Netflix marca el tiempo. Es hora de dormir, despídete. Hasta mañana. Delinea el fragmento y disfruta porque conoce las debilidades del hombre: seguir la huella, leer, seguir la trama. La curiosidad roja que nos levanta, que nos lleva dos pasos más allá a estirar los brazos, a presionar la ansiosa llamada. Y vuelve a empezar, siempre. El rito de nuestra consumición, de nuestra desaparición. Netflix parpadea, el mail se ha encendido en avisos publicitarios. El mundo es lineal. El tiempo, se dice, es lineal. Temporada: 3. Episodio: 8. Y luego vendrá el 9, y así. Hasta la cancelación, hasta el hartazgo.

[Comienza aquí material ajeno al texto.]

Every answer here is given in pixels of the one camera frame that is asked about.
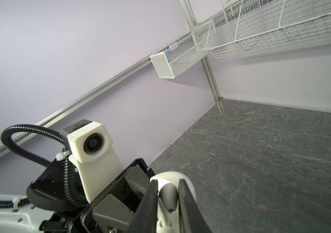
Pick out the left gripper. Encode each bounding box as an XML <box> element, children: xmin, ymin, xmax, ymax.
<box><xmin>40</xmin><ymin>158</ymin><xmax>155</xmax><ymax>233</ymax></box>

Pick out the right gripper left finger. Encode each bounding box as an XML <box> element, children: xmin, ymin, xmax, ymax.
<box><xmin>127</xmin><ymin>180</ymin><xmax>158</xmax><ymax>233</ymax></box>

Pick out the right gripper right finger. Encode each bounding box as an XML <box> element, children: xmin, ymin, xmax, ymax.
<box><xmin>178</xmin><ymin>179</ymin><xmax>212</xmax><ymax>233</ymax></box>

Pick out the white earbud charging case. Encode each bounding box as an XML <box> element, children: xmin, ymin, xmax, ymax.
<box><xmin>151</xmin><ymin>171</ymin><xmax>196</xmax><ymax>233</ymax></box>

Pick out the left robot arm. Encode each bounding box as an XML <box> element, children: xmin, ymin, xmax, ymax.
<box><xmin>0</xmin><ymin>119</ymin><xmax>154</xmax><ymax>233</ymax></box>

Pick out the white mesh box basket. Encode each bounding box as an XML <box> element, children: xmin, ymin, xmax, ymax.
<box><xmin>150</xmin><ymin>23</ymin><xmax>209</xmax><ymax>79</ymax></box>

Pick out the white wire shelf basket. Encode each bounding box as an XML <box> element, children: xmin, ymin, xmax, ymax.
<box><xmin>206</xmin><ymin>0</ymin><xmax>331</xmax><ymax>59</ymax></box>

El mayor deleite del buen voyeur está en el fragmento. Ve el cuerpo segmentado de su presa. Literaria o fílmicamente, a través de una persiana americana. Pero también a través de las ramas o de los espacios que dejan los dedos para que el niño vea-no vea la escena erótica o de terror. En el búnker todo es fragmento, sección. Entra luz/no luz de ventilador. La rendija respira una iluminación parcial, enceguece, seca la retina cansada. Hay restos de un cuerpo. Por decir algo: Montevideo, año 3321. El hombre se quedó dormido sobre su exoesqueleto. Una viscosa suavidad lo rodea. El hombre se cierra sobre la tira de huevecillos que es su único motivo. Protege a los hijos. Esos huevecillos no vivirán. El gusano desayunó yemas frías mientras dormías sobre el exoesqueleto blandito y oloroso. Abre los ojos amarillos, se limpia una con otra las patitas. El bicho retrocede, huele el podrido de la clara de sus imposibles hijos.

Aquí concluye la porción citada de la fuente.